OIG Exceptions to the Anti-Kickback Statute
Since 1991, the Office of the Inspector General (OIG) at the Department of Health and Human Services has promulgated more than twenty OIG exceptions to the Anti-Kickback Statute that prohibits the payment or solicitation of remuneration to induce or reward patient referrals or the generation of business payable by federal health care programs.
Although in many industries it is a normal practice to pay a fee or commission for business referrals, it is prohibited in federal health care programs under 42 CFR § 1320a-7b – known as the Anti-Kickback Statute. This is because healthcare professionals decide what health care services patients use and what drugs they are prescribed; and medical decisions that are influenced by the promise of remuneration could negatively impact patient outcomes and increase program costs.
Therefore, the Anti-Kickback Statute made it a criminal offense to knowingly and willfully offer, pay, solicit, or receive anything of value (not just money) for patient referrals, healthcare services, or healthcare products paid for by the federal government (i.e., Medicare). Importantly, the government does not need to prove patient harm or a financial loss to pursue a criminal case. The intent to offer, pay, solicit, or receive remuneration is sufficient to prove liability
Furthermore, individuals or businesses that make a federal healthcare claim that includes a violation of the Anti-Kickback Statute can be prosecuted for a violation of the False Claims Act in addition to the Anti-Kickback Statute. Since the Patient Protection and Affordable Care Act of 2010, “a person need not have actual knowledge … or specific intent to commit a violation” of the Anti-Kickback Statute. Consequently, providers can no longer argue that they did not know they were violating the False Claims Act because they were not aware the Anti-Kickback Statute existed.
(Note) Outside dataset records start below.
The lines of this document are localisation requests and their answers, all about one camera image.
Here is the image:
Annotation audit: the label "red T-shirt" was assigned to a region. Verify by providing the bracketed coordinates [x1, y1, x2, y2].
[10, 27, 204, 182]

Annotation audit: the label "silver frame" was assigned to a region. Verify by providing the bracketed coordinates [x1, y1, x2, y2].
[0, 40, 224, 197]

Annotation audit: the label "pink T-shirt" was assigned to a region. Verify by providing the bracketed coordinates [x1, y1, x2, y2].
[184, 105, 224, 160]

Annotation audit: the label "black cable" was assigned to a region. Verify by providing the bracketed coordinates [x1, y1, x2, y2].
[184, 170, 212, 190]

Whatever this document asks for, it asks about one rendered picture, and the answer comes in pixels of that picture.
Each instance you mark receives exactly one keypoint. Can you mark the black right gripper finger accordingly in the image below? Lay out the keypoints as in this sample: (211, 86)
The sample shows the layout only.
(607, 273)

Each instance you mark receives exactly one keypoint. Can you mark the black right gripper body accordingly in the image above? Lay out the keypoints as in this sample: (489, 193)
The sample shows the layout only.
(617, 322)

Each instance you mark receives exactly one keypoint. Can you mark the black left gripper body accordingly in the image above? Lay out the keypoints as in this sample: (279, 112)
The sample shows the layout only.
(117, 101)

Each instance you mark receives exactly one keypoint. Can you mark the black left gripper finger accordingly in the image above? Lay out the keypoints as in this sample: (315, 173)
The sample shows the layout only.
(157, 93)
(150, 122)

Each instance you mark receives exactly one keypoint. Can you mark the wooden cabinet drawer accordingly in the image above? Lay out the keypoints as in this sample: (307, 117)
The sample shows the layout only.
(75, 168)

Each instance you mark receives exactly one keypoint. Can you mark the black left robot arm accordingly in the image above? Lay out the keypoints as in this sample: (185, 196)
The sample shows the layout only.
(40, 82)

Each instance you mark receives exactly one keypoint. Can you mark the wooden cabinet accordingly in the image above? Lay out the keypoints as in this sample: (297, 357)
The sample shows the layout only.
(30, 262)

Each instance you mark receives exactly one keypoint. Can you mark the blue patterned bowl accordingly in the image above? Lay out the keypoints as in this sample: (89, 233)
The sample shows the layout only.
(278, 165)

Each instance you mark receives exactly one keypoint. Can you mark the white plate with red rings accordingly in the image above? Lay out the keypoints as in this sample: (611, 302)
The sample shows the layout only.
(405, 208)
Safe Harbors and OIG Exceptions to the Anti-Kickback Statute
Within the Anti-Kickback Statute, there are a number of safe harbor provisions which are exempt from civil and criminal provisions as they have been determined not to be of corrupt intent. These include properly-disclosed price discounts which are reflected in claims to the government, payments to legitimate employees, and space or equipment leases for which there is a contract of at least one year that clearly states the specifics of the lease including the amount of compensation.
Additionally, the HHS´ Office of the Inspector General can promulgate, revise, and remove OIG exceptions to the Anti-Kickback Statute. Initially these additional safe harbors were periodic and occurred up to six years apart. However, as pressure has increased on the Department of Health and Human Services to focus on value-based programs, they are becoming annual events with the objective of “reducing regulatory barriers to care coordination”.
The reduction in regulatory barriers to care coordination has been welcomed by healthcare organizations. The American Medical Association has claimed the latest OIG exceptions to the Anti-Kickback Statute enables providers to better engage with collaborative partnerships, while the American Hospital Association commented “putting patients first and taking action to modernize the rules so they support, rather than hinder, the teamwork among health care providers that is so essential to providing the best, most comprehensive patient care.”
It may be beneficial for HIPAA Covered Entities and Business Associates to keep up-to-date with any requests for information, proposed rules, and final rules issued by HHS´ Office of Inspector General, as the HHS has indicated further rule changes will open the door to new opportunities such as sharing data analytics services and providing smart pillboxes to patients. It is also hoped that hospitals and physicians will also have more flexibility to collaborate in new ways to coordinate care for patients being discharged from hospital.